(Problem statement) Your task is to retype the lines from the opening of the material through the line that includes "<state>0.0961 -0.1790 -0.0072". Do not copy the pictures.

(Given material)
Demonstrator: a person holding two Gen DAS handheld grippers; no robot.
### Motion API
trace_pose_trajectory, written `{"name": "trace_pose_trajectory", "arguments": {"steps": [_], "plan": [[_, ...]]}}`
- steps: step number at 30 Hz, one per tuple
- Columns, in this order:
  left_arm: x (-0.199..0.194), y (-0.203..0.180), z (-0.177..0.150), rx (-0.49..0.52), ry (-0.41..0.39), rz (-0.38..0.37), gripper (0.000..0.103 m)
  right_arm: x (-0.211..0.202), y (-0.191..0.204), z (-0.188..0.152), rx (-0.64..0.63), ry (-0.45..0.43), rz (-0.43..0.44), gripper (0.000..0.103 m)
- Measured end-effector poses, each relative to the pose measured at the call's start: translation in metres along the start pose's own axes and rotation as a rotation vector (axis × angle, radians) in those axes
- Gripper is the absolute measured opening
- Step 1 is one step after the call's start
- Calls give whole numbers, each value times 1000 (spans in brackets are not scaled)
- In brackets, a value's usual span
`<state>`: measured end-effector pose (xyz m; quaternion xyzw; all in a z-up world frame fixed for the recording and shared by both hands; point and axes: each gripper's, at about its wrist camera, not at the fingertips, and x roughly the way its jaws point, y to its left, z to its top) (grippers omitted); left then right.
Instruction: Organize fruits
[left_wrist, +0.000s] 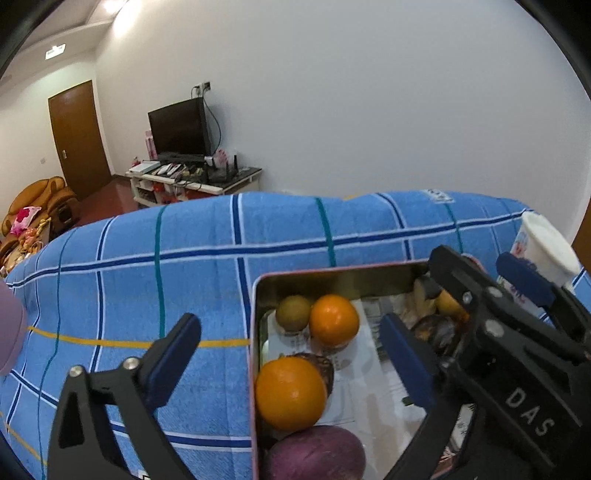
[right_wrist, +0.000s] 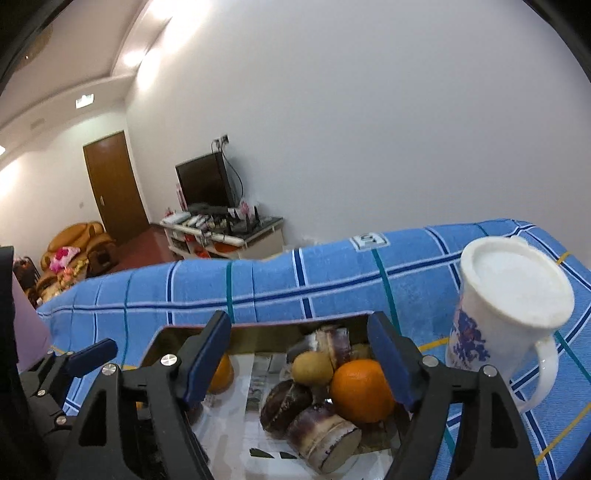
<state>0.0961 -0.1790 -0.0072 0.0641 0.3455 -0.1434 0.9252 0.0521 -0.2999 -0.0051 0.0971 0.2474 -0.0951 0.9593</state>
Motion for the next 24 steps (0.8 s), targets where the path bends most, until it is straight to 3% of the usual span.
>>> {"name": "trace_pose_trajectory", "arguments": {"steps": [7, 11, 15, 24], "plan": [[4, -1, 0, 12, -12, 60, 103, -1, 1, -2, 2, -26, -10, 80], [-4, -5, -6, 15, -56, 82, 103, -7, 1, -4, -11, -42, -16, 81], [-16, -6, -12, 18, -125, 156, 103, -16, 2, -7, -15, -95, -20, 81], [-29, 18, -23, -62, -145, 134, 103, -43, 20, -16, -101, -218, -60, 81]]}}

(Answer to this problem)
Demonstrator: a person holding two Gen DAS handheld grippers; no robot.
### Motion API
trace_pose_trajectory, written `{"name": "trace_pose_trajectory", "arguments": {"steps": [_], "plan": [[_, ...]]}}`
- steps: step number at 30 Hz, one per tuple
- Columns, in this order:
  left_arm: x (-0.199..0.194), y (-0.203..0.180), z (-0.177..0.150), rx (-0.49..0.52), ry (-0.41..0.39), rz (-0.38..0.37), gripper (0.000..0.103 m)
  right_arm: x (-0.211..0.202), y (-0.191..0.204), z (-0.188..0.152), rx (-0.64..0.63), ry (-0.45..0.43), rz (-0.43..0.44), gripper (0.000..0.103 m)
- Measured end-effector poses, each relative to the pose measured at the call's start: translation in metres along the start pose's own axes and rotation as a rotation vector (axis × angle, radians) in those axes
- Gripper is the absolute measured opening
- Step 1 is one step after the call's start
- Calls give whole numbers, each value times 1000 (spans in brackets are not scaled)
- In brackets, a value's usual span
`<state>`: measured end-effector pose (xyz m; quaternion xyzw; all in a z-up world frame fixed for the recording and shared by both hands; point and axes: each gripper's, at about its wrist camera, not at the fingertips, and x roughly the way its jaws point, y to its left, z to its top) (grippers omitted); left then right.
Instruction: Organize fruits
[left_wrist, +0.000s] 
[right_wrist, +0.000s] 
<state>0.0961 -0.1790 -0.0072 0.0641 0.3455 -0.1434 0.9252 0.0521 -0.2999 -0.0051 0.0971 0.2474 -0.0951 0.9593</state>

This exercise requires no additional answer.